**TO DO**
From the line containing "Find the black right gripper right" through the last line of the records, print every line exactly and nothing more.

**DATA EXCERPTS**
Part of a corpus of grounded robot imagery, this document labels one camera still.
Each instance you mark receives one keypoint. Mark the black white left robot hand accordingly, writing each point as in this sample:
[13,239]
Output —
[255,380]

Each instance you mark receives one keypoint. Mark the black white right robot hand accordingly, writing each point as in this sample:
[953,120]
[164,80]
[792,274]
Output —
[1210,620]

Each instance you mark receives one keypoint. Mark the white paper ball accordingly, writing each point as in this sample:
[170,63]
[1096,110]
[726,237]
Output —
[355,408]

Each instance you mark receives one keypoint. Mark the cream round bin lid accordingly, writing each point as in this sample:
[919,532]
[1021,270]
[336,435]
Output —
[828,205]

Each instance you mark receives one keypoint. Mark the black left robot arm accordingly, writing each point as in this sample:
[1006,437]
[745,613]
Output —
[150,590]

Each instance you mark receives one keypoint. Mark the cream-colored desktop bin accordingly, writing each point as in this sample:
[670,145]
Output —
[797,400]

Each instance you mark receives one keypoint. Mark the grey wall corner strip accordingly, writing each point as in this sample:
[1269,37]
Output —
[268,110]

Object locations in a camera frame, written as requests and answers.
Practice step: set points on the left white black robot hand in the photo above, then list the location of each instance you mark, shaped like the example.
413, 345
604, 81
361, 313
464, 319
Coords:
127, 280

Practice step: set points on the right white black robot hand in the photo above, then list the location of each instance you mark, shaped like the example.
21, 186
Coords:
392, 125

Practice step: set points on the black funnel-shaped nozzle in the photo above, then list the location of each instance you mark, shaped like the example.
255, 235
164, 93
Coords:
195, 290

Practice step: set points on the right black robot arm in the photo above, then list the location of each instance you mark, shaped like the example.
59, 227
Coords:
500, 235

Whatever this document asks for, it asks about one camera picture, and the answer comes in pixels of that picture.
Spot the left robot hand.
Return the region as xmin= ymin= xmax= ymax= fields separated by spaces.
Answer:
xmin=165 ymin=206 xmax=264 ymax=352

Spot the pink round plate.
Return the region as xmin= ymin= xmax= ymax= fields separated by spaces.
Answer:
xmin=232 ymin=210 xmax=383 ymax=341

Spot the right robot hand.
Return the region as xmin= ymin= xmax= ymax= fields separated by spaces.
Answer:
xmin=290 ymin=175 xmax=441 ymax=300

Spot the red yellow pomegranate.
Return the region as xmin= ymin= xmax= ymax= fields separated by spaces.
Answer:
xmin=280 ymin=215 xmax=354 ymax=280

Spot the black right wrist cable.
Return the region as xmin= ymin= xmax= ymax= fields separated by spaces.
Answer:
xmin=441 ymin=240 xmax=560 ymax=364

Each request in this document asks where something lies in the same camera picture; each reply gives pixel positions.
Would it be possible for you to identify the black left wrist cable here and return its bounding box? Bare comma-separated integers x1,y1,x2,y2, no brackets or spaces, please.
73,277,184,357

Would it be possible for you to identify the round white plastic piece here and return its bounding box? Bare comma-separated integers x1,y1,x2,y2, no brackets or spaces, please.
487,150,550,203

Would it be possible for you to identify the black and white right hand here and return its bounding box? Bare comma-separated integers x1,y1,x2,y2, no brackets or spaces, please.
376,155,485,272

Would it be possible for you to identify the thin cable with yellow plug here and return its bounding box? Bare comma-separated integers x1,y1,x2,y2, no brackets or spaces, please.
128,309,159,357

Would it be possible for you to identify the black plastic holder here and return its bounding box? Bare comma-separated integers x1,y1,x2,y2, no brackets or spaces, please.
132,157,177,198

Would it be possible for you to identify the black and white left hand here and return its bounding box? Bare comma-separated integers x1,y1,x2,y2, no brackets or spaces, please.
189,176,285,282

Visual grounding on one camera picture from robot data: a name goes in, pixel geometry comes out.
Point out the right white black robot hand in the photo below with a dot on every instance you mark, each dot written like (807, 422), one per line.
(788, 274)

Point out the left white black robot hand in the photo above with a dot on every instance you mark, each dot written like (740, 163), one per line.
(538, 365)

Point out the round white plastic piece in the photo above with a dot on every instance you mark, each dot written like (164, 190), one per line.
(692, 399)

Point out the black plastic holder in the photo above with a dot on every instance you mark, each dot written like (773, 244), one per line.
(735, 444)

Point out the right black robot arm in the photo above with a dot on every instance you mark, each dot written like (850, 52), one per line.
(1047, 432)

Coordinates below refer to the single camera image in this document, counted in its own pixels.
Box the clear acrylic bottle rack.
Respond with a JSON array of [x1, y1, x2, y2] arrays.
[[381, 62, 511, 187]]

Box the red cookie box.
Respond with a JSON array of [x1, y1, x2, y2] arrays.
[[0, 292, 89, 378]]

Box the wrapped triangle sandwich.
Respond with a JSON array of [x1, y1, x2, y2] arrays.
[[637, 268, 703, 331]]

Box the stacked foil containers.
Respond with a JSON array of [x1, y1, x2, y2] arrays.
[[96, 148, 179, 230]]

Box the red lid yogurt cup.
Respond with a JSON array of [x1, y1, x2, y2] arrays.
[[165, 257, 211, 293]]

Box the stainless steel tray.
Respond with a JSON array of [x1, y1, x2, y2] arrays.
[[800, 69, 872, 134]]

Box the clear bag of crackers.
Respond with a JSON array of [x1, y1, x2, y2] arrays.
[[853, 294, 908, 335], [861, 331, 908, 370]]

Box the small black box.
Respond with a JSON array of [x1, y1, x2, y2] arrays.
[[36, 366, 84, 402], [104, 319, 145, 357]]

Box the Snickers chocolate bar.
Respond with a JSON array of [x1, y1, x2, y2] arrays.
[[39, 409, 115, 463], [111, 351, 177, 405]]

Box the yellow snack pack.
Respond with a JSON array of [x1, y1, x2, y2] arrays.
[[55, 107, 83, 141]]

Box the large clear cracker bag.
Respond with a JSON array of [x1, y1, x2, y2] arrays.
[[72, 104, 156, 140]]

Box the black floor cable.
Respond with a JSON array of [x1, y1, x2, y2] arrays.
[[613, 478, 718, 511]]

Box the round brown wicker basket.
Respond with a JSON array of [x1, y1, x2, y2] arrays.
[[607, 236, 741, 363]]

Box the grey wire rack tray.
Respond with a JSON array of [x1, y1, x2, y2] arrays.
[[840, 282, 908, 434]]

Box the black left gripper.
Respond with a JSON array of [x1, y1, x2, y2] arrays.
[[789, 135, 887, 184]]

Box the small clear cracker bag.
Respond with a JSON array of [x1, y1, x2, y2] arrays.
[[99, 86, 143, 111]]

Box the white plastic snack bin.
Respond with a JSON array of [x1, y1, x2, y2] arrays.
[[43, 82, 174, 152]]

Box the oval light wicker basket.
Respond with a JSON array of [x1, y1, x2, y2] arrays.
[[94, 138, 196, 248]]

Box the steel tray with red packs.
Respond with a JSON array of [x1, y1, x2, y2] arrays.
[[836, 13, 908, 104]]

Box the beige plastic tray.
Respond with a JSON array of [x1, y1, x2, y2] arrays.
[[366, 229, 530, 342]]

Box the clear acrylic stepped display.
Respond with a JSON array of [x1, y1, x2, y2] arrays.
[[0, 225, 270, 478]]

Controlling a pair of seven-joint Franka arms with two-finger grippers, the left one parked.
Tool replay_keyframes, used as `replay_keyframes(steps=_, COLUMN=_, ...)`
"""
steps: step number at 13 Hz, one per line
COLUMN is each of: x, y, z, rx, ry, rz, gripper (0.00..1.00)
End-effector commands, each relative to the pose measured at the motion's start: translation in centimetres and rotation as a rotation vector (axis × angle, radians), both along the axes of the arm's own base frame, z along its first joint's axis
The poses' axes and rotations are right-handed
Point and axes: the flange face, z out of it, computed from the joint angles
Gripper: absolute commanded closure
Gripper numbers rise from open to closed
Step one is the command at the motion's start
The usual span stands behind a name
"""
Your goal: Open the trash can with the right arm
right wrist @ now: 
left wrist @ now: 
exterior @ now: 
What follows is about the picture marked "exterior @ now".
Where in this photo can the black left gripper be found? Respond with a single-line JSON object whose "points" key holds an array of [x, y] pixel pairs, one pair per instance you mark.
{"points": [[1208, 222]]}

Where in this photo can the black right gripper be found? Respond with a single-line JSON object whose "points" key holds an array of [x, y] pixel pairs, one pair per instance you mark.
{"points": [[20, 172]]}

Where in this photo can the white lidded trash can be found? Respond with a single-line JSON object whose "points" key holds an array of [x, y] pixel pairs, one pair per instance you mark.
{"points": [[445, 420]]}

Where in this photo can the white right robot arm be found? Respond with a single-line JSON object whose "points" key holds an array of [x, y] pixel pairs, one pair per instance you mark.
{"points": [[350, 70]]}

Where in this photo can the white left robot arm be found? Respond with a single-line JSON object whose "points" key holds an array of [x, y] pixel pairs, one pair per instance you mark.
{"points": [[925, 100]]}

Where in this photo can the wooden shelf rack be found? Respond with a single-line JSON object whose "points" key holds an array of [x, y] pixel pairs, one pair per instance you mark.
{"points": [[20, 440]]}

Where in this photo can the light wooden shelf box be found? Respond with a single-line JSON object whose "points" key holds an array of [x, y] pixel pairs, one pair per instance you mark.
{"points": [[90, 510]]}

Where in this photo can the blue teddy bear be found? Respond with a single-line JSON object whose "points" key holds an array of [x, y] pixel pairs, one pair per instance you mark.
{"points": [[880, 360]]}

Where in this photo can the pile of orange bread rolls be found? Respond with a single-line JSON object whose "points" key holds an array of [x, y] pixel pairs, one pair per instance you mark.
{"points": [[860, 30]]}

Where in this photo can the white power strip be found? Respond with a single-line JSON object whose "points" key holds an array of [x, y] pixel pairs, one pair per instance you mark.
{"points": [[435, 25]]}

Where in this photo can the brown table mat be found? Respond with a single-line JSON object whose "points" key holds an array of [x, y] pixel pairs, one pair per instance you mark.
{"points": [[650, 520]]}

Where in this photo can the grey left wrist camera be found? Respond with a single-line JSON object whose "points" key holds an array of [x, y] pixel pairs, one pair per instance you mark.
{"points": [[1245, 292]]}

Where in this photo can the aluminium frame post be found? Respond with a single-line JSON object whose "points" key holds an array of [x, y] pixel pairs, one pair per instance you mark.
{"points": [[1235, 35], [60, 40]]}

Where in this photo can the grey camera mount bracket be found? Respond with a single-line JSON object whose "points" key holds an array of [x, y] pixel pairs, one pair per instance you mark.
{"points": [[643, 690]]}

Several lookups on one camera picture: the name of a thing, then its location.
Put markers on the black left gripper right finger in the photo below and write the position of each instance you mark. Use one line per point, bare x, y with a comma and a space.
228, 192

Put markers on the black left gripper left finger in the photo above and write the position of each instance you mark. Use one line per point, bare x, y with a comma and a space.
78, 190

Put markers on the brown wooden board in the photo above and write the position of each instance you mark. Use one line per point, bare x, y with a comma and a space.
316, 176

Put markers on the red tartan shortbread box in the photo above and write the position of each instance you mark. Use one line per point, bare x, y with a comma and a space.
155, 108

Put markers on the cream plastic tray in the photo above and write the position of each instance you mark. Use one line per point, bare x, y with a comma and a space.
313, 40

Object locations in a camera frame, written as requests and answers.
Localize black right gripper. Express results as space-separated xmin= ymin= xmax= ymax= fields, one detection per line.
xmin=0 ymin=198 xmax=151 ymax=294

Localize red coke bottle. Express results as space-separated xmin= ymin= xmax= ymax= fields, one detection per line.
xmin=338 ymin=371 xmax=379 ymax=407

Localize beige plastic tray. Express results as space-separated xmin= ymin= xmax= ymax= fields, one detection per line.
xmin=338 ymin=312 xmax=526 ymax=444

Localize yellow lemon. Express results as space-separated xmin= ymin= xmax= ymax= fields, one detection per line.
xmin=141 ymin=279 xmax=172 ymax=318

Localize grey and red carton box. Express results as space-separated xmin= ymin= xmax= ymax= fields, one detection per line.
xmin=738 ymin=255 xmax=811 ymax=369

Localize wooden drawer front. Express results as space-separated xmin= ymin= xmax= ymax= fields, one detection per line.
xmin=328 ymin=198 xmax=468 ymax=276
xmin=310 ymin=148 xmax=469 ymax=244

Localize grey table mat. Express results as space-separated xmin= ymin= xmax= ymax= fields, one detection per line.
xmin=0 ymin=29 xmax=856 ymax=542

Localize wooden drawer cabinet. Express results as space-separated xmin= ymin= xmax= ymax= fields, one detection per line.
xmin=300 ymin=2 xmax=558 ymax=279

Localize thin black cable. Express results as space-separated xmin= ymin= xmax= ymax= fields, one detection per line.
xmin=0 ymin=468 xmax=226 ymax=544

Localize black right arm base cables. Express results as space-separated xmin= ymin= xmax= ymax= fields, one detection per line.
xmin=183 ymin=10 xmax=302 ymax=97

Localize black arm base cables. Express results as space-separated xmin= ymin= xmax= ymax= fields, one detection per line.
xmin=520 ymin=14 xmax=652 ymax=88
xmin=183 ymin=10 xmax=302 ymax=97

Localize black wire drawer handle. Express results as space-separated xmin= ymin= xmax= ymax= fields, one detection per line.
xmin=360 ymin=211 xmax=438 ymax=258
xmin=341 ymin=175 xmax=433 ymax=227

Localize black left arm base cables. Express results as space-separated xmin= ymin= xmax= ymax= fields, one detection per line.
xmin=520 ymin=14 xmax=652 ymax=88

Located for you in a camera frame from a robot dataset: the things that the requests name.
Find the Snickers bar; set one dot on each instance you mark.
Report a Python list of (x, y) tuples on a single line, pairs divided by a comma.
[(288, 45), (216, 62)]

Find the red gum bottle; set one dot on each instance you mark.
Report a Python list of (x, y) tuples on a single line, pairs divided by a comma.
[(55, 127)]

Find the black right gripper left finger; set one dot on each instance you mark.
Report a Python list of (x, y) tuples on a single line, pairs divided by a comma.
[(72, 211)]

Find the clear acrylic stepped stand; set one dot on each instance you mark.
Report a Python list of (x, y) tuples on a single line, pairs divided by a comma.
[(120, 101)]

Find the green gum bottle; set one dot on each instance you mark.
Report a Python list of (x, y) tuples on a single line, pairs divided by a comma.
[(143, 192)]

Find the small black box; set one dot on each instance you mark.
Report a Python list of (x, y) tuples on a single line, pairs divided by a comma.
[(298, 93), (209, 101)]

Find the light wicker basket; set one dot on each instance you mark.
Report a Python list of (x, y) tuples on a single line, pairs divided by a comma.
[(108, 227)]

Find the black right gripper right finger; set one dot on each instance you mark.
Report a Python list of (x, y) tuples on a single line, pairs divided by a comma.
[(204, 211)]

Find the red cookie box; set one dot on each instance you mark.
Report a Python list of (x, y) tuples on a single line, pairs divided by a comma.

**ANSWER BOX**
Find the black right gripper right finger; set one dot on each instance you mark.
Report a Python list of (x, y) tuples on a single line, pairs divided by a comma.
[(204, 211)]

Find the red cookie box; set one dot on each instance you mark.
Report a Python list of (x, y) tuples on a single line, pairs divided by a comma.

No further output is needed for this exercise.